* **Material for the task**
────────────────────────────────────────

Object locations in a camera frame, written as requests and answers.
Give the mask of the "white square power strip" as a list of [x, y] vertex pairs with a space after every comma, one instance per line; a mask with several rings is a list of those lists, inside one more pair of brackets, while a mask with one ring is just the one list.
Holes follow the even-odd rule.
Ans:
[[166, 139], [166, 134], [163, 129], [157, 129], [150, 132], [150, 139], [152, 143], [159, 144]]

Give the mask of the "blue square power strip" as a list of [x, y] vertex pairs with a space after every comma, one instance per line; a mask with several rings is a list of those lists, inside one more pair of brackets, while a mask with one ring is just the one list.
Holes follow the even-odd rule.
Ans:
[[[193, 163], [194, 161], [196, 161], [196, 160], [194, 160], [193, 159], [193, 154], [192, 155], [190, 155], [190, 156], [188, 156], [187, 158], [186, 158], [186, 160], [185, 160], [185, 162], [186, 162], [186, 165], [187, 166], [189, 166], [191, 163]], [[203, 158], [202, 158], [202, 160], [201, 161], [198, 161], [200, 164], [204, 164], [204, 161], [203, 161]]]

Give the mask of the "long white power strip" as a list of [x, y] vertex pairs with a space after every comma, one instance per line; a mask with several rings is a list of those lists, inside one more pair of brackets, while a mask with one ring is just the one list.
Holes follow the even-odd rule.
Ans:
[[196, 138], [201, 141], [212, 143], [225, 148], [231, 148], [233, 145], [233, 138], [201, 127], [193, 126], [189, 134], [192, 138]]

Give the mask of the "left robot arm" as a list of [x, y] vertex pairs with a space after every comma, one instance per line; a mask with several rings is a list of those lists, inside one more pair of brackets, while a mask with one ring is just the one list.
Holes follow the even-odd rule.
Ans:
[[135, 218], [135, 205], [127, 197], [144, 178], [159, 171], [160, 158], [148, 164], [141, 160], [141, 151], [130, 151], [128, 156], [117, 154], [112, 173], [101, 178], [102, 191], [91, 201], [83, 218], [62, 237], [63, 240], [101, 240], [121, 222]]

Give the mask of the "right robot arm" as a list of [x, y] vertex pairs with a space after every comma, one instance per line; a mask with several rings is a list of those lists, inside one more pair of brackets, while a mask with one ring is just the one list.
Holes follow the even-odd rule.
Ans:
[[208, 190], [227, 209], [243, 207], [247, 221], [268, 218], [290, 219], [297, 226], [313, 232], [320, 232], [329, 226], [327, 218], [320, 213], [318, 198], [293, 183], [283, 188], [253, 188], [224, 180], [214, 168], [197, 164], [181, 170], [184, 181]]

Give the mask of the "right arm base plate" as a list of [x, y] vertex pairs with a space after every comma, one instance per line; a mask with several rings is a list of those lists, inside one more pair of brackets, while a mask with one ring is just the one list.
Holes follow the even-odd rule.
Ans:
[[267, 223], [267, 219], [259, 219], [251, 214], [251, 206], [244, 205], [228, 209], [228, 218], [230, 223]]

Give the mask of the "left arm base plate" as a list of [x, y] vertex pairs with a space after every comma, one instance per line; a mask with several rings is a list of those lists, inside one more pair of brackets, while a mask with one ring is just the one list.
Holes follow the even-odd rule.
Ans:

────────────────────────────────────────

* **What is expected**
Copy each line in the entries above where the word "robot" shows up.

* **The completed task**
Give the mask of the "left robot arm" as a list of [x, y] vertex pairs with a space after every comma, one instance per line; a mask with several rings is a list of those lists, inside one more pair of brackets, while a mask with one ring is just the one list.
Give the mask of the "right robot arm" as a list of [x, y] vertex pairs with a space after every comma, one instance per line; a mask with several rings is a list of those lists, inside one more pair of brackets, while a mask with one ring is just the one list.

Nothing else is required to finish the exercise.